**GOAL OF THE EXERCISE**
Write out, word for word, only the data from its first line to the line containing "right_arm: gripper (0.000".

** SUPPLIED DATA follows **

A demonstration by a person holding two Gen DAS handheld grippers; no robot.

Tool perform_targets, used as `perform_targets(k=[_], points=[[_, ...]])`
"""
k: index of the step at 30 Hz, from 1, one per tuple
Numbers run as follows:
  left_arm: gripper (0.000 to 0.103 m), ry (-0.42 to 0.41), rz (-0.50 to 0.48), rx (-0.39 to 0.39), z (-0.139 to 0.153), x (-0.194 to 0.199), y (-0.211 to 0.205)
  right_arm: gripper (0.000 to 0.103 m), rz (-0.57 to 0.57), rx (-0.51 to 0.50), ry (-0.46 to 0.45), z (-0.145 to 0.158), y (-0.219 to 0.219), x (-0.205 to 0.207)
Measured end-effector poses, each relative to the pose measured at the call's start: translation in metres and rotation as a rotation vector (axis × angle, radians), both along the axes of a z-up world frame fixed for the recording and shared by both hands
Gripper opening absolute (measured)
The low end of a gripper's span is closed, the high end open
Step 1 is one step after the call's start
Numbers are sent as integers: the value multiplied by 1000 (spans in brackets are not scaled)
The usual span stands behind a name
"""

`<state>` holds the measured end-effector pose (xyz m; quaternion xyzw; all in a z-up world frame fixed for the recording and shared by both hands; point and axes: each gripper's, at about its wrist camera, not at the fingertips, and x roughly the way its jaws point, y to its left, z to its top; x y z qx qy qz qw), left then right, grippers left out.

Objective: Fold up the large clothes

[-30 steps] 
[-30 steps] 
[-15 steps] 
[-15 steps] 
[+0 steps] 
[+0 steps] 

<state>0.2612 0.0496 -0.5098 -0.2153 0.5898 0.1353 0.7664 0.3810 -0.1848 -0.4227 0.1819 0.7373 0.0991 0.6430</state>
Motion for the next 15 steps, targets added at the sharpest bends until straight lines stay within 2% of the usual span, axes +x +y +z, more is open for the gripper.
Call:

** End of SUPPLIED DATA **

**RESPONSE TO THE EXERCISE**
A demonstration by a person holding two Gen DAS handheld grippers; no robot.

Tool perform_targets, used as `perform_targets(k=[_], points=[[_, ...]])`
"""
k: index of the step at 30 Hz, from 1, one per tuple
Numbers run as follows:
  left_arm: gripper (0.000 to 0.103 m), ry (-0.42 to 0.41), rz (-0.50 to 0.48), rx (-0.39 to 0.39), z (-0.139 to 0.153), x (-0.194 to 0.199), y (-0.211 to 0.205)
  right_arm: gripper (0.000 to 0.103 m), rz (-0.57 to 0.57), rx (-0.51 to 0.50), ry (-0.46 to 0.45), z (-0.145 to 0.158), y (-0.219 to 0.219), x (-0.205 to 0.207)

No further work remains on the exercise.